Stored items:

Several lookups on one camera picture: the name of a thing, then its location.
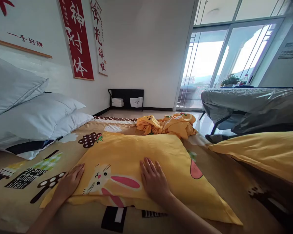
hand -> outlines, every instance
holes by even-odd
[[[153,201],[160,206],[164,206],[164,203],[173,196],[168,187],[165,174],[158,161],[155,162],[156,167],[151,159],[144,158],[144,161],[144,163],[140,161],[144,189]]]
[[[85,171],[84,165],[84,163],[76,165],[61,178],[52,197],[52,201],[63,204],[75,192]]]

white bag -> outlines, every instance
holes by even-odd
[[[143,97],[130,98],[130,105],[132,107],[142,107]]]

crumpled fabric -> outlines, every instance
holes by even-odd
[[[137,119],[137,129],[144,131],[143,135],[175,134],[179,138],[188,139],[188,136],[198,133],[193,128],[195,121],[193,115],[184,113],[166,115],[165,118],[158,120],[153,115],[148,115]]]

tiled floor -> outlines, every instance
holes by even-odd
[[[193,124],[193,127],[199,131],[202,136],[206,134],[210,134],[214,124],[212,120],[205,114],[203,118],[199,121],[202,112],[188,112],[183,111],[184,113],[193,114],[196,118],[196,122]],[[172,111],[158,111],[158,110],[109,110],[108,112],[101,115],[101,117],[116,117],[116,118],[139,118],[146,115],[154,115],[156,119],[161,119],[165,115],[173,115],[175,113],[180,113],[180,111],[172,112]],[[234,135],[230,130],[216,130],[215,134],[225,134],[225,135]]]

white pillow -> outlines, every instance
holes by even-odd
[[[63,117],[83,107],[82,103],[62,94],[43,93],[0,115],[0,144],[13,136],[48,140]]]
[[[13,153],[21,158],[32,160],[37,154],[51,145],[54,140],[46,141],[32,141],[32,140],[18,140],[12,144],[0,145],[0,150]]]
[[[74,111],[73,113],[63,117],[57,123],[50,139],[55,140],[59,137],[64,137],[92,119],[94,119],[92,115]]]
[[[32,160],[40,151],[56,142],[56,139],[66,136],[92,119],[93,116],[91,115],[74,111],[58,122],[50,140],[33,141],[20,139],[11,144],[0,145],[0,150],[13,153],[27,160]]]
[[[48,82],[0,59],[0,114],[43,93]]]

> _Goal of the exercise_
Only the lines from the top of the data through the line with "white pillow -> outlines, every instance" should be quoted, exactly and with both ends kept; skip the pictures.

> _Response_
Several lookups on one camera picture: the name of a thing, then its location.
hand -> outlines, every instance
holes by even-odd
[[[153,201],[160,206],[164,206],[164,203],[173,196],[168,187],[165,174],[158,161],[155,162],[156,167],[151,159],[144,158],[144,161],[144,163],[140,161],[144,189]]]
[[[85,171],[84,165],[84,163],[76,165],[61,178],[52,197],[52,201],[63,204],[75,192]]]

white bag -> outlines, every instance
holes by even-odd
[[[143,97],[130,98],[130,105],[132,107],[142,107]]]

crumpled fabric -> outlines, every instance
holes by even-odd
[[[137,119],[137,129],[144,131],[143,135],[175,134],[179,138],[188,139],[188,136],[198,133],[193,128],[195,121],[193,115],[184,113],[166,115],[165,118],[158,120],[153,115],[148,115]]]

tiled floor -> outlines, every instance
holes by even-odd
[[[193,124],[193,127],[199,131],[202,136],[206,134],[210,134],[214,124],[212,120],[205,114],[203,118],[199,121],[202,112],[188,112],[183,111],[184,113],[193,114],[196,118],[196,122]],[[172,111],[158,111],[158,110],[109,110],[108,112],[101,115],[101,117],[116,117],[116,118],[139,118],[146,115],[154,115],[156,119],[161,119],[165,115],[173,115],[175,113],[180,113],[180,111],[172,112]],[[234,135],[230,130],[216,130],[215,134],[225,134],[225,135]]]

white pillow -> outlines, every instance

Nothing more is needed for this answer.